Kültür Sanat Assos'ta "Efes" Çağı

Assos'ta "Efes" Çağı

29.09.1998 - 00:00 | Son Güncellenme:

Assos'ta "Efes" Çağı

Assosta Efes Çağı

       Assos'un ilk sakinlerinin kimler olduğu kesin olarak bilinemese de, Tunç çağından bu yana pek çok medeniyetin merkezi olmuş Assos, 14 yıldır kazı çalışması yapan bir ekibi ağırlıyor.
       Günümüzde Behramkale - Behramköy adını taşıyan Assos, denizle bütünleşmiş bir uygarlık. Her antik kalıntının kıvrımları arasından insan, deniz ve gökyüzüyle buluşabiliyor. Nekropol alanının ve Antik Tiyatro'nun tümüyle gün ışığına çıkarılması, 1995 yılından beri Efes Pilsen'in katkılarıyla devam eden kazı sırasında gerçekleşmiş. Ama Antik Tiyatro'nun ilk basamakları ve sahnesi dışında diğer basamakları çalınıp, söküldüğü için bütün basamakları fazlasıyla onarılmış ve çok modern bir görünüme sahip.

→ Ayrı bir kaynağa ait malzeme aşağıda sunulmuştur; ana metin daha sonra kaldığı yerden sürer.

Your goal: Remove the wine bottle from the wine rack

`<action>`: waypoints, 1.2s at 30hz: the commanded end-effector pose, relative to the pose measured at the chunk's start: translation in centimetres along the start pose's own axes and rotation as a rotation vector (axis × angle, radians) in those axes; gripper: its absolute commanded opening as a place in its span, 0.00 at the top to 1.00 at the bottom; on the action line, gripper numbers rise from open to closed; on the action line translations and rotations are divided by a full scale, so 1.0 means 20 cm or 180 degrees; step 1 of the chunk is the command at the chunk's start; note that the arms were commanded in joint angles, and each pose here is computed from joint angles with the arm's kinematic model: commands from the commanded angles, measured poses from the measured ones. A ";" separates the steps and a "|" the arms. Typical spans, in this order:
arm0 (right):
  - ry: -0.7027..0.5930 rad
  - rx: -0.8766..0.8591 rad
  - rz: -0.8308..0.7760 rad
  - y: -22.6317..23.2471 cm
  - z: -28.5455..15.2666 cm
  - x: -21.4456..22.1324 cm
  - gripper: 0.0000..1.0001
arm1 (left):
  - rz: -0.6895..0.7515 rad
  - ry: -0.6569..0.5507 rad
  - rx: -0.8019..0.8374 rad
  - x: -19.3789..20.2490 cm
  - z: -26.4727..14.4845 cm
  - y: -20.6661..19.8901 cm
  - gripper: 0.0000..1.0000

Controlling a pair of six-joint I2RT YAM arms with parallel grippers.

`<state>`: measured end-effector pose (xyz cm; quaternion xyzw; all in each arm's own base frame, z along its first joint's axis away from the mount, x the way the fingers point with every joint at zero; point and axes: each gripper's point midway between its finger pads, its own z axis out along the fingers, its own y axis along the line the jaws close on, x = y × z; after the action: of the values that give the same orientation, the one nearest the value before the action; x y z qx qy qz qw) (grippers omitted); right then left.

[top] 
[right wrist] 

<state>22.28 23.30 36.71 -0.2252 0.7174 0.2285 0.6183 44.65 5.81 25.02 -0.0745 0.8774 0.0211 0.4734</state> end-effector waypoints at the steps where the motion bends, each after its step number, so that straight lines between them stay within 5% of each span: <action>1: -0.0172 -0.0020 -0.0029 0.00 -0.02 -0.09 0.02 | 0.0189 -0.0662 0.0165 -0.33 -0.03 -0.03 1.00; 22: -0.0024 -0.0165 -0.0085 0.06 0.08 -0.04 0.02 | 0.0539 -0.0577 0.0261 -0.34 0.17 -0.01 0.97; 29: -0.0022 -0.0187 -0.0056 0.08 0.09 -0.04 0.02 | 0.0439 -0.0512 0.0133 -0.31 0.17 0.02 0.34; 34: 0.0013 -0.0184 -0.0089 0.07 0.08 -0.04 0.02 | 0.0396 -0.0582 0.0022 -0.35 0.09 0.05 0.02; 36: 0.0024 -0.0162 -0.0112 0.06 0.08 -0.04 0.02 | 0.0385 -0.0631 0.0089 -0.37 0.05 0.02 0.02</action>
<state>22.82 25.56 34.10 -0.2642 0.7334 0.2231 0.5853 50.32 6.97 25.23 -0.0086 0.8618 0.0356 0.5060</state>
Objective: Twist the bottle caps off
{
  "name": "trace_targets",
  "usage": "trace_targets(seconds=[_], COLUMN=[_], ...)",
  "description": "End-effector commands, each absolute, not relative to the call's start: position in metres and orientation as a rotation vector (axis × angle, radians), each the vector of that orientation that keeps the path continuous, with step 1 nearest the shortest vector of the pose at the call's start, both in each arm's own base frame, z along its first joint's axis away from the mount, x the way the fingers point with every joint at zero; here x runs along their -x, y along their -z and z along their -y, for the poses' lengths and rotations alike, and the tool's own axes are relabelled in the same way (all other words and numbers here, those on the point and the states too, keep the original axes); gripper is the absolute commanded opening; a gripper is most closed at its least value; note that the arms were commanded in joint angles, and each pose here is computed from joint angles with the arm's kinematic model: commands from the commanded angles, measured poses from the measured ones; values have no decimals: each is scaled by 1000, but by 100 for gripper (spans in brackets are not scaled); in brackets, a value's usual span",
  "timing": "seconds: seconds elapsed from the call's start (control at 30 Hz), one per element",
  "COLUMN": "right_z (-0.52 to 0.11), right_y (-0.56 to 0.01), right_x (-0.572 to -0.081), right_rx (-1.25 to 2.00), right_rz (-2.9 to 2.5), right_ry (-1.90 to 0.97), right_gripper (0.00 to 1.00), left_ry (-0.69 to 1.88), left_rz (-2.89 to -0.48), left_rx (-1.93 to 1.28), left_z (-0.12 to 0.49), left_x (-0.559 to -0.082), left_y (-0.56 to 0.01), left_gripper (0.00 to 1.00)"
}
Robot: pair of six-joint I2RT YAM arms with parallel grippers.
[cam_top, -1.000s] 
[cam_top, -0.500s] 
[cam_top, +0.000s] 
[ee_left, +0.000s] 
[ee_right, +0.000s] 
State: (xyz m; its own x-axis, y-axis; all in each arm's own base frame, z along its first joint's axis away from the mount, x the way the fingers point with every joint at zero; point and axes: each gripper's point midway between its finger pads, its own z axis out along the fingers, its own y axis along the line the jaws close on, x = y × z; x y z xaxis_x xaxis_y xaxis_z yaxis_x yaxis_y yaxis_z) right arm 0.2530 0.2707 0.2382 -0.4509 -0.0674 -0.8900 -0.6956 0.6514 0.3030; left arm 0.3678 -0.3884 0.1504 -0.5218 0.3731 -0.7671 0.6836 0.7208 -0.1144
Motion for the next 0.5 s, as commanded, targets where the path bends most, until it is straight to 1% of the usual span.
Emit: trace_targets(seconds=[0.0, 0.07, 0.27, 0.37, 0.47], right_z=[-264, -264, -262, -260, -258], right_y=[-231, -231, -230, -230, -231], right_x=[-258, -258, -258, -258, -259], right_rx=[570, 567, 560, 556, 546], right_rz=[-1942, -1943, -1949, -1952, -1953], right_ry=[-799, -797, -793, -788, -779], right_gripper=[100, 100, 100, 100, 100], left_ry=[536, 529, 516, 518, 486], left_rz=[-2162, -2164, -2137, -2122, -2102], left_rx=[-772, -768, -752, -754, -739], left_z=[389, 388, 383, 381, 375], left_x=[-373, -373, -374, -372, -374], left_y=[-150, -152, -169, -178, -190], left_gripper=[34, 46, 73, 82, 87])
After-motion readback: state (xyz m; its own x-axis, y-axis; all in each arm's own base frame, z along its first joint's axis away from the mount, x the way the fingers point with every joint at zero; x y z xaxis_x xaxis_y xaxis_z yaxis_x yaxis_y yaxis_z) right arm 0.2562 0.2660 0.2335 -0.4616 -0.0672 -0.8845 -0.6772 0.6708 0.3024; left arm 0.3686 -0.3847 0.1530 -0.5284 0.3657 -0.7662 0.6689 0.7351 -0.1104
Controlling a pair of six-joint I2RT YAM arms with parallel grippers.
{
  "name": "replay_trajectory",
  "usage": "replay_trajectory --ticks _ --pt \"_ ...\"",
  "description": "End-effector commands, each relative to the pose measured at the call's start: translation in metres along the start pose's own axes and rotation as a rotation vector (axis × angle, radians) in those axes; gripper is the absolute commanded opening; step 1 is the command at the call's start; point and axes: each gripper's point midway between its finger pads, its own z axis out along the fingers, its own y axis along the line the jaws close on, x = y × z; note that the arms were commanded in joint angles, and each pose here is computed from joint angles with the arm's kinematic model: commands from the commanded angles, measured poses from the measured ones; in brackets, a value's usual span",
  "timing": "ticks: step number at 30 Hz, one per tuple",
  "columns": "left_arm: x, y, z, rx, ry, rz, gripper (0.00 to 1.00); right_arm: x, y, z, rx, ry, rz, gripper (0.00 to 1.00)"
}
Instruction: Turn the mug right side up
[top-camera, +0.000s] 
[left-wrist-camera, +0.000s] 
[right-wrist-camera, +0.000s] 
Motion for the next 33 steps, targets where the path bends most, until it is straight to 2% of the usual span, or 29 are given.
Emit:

Yeniden kültür ve sanata merhaba diyerek yıllar sonraki açılışını önceki gün yapan tiyatro, Behramkale halkının da yoğun katılımıyla İstanbul Devlet Opera ve Balesi'nin gösterimine ev sahipliği yaptı. Nekropol alanında açılan bölümlerde ise, M.Ö. 6. ile 4. yüzyıla kadar uzanan küp ve lahit mezarlar ortaya çıkarılmış. Bu eserler şu an Çanakkkale Müzesi'nde sergileniyor.
       Assos'a girişi sağlayan altı kapı bulunuyor ve ana kapı batı surlarında yer alıyor. Ayakta duran surların çoğu M.Ö. 4. yüzyıla ait ve dönemin askeri mimarisine önemli bir örnek teşkil ediyor. Her eskiçağ kentinde olduğu gibi Assos'da da Agora kentin kalbi olmuş. Hellenistik Çağ'da inşa edilen Assos Agorası çok özgün bir yapıya sahip. Yıllarca buğday, arpa, zeytin ve şarap dışında çok fazla üretime ve üretim alanına sahip olmayan Assos'ta, asıl zenginlik maden yatakları.
       Assos'ta Eskiçağ'dan 1950'li yıllara kadar aktif olan ve küçük bir ihraç iskelesi durumunda bulunan limanda iki fırın, iki otel, palamut depoları ve gümrük binası varmış. Günümüzde ise, kazıların başlamasıyla hareketlenen Behramkale'de orjinal mimariler korunarak onarılmış ve Assos ören yeri ile bütünleşerek sakin bir tatil yöresi durumuna gelmiş.